EXERCISE INSTRUCTIONS
Write out the data exactly, please, and omit the pictures.

DATA
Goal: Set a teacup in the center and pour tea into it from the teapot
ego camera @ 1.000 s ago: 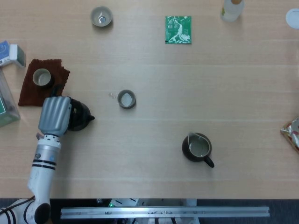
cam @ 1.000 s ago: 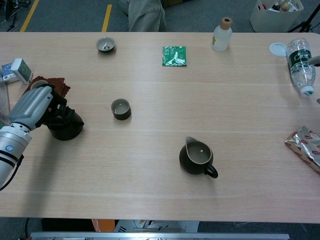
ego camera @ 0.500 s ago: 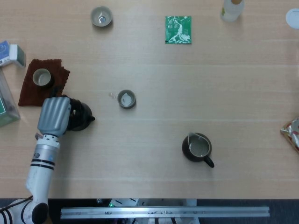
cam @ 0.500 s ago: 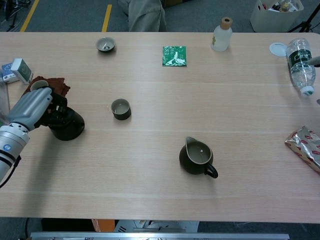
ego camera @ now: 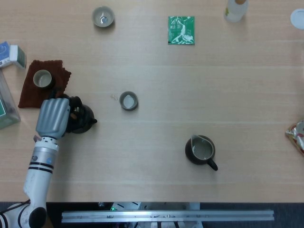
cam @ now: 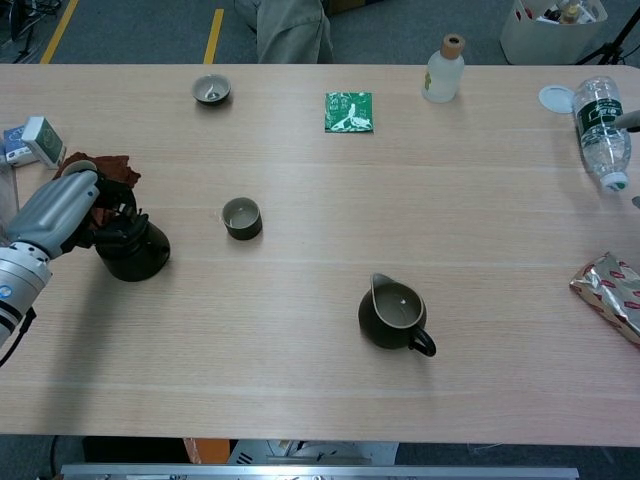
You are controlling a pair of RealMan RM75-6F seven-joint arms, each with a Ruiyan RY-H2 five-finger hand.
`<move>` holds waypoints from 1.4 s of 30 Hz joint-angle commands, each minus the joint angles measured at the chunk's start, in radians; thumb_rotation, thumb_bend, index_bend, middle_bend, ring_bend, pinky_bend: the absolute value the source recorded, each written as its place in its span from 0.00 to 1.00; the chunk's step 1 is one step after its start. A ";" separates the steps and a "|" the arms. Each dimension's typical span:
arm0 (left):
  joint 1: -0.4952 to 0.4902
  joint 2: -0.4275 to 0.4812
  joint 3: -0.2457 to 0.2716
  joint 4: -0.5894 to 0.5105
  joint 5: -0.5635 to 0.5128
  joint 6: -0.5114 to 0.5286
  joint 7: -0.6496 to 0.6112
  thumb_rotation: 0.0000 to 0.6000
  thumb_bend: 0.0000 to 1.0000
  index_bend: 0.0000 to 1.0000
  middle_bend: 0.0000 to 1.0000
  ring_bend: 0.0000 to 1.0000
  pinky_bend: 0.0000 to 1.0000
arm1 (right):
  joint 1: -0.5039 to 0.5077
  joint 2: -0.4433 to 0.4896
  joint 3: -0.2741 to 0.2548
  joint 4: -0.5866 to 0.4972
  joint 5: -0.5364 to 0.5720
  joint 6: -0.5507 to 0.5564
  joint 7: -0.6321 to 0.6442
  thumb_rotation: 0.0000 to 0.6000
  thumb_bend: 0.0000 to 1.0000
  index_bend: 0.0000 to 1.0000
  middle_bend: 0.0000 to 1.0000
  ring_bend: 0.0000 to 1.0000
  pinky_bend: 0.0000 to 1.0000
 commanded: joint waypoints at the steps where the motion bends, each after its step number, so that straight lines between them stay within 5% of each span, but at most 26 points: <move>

EXERCISE SOLUTION
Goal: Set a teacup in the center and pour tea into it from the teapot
ego camera @ 1.000 s ago: 
cam @ 1.000 s ago: 
ego camera @ 0.500 s ago: 
cam @ 0.500 s ago: 
ego camera @ now: 
cam @ now: 
You are controlling a pair of RealMan RM75-6F seven-joint arms, each with a Ruiyan RY-H2 five-finger hand.
`<move>` holds waypoints from 1.4 s of 30 Hz joint-angle commands, each minus the joint angles measured at the chunk's start, in radians; thumb_rotation, thumb_bend, index_bend, middle_bend, ring_bend, pinky_bend: the absolute value the source recorded, each written as its place in its span from 0.00 to 1.00; the chunk's step 1 is one step after its start. A ";" separates the steps and a "|" the arms. Each dimension's typical span:
arm0 (left):
  joint 1: -0.4952 to 0.4902
  joint 2: -0.4275 to 0.4812
  joint 3: -0.2457 to 0.2716
  joint 4: -0.5894 to 0.5105
  joint 5: -0.5635 to 0.5128
  joint 6: -0.5114 to 0.5286
  joint 7: -0.6496 to 0.6112
  thumb_rotation: 0.0000 to 0.6000
  thumb_bend: 0.0000 to 1.0000
  index_bend: 0.0000 to 1.0000
  middle_bend: 0.0000 to 1.0000
  ring_bend: 0.0000 to 1.0000
  pinky_bend: 0.0000 to 1.0000
arm1 (right):
  joint 1: -0.5039 to 0.5077
  joint 2: -0.4433 to 0.4896
  joint 3: -0.2741 to 0.2548
  joint 4: -0.5866 to 0.4972
  joint 5: -0.5364 to 0.5720
  joint 6: -0.5507 to 0.5564
  joint 7: -0.6321 to 0.6442
  thumb_rotation: 0.0000 to 0.6000
  thumb_bend: 0.0000 to 1.0000
  index_bend: 0.0000 to 1.0000
  middle_bend: 0.0000 to 1.0000
  ring_bend: 0.0000 to 1.0000
  pinky_bend: 0.0000 to 1.0000
 commanded: joint waypoints at the steps where the motion bends, each after its step number, so that straight lines between them stay within 5% of each span, but at most 26 points: <move>

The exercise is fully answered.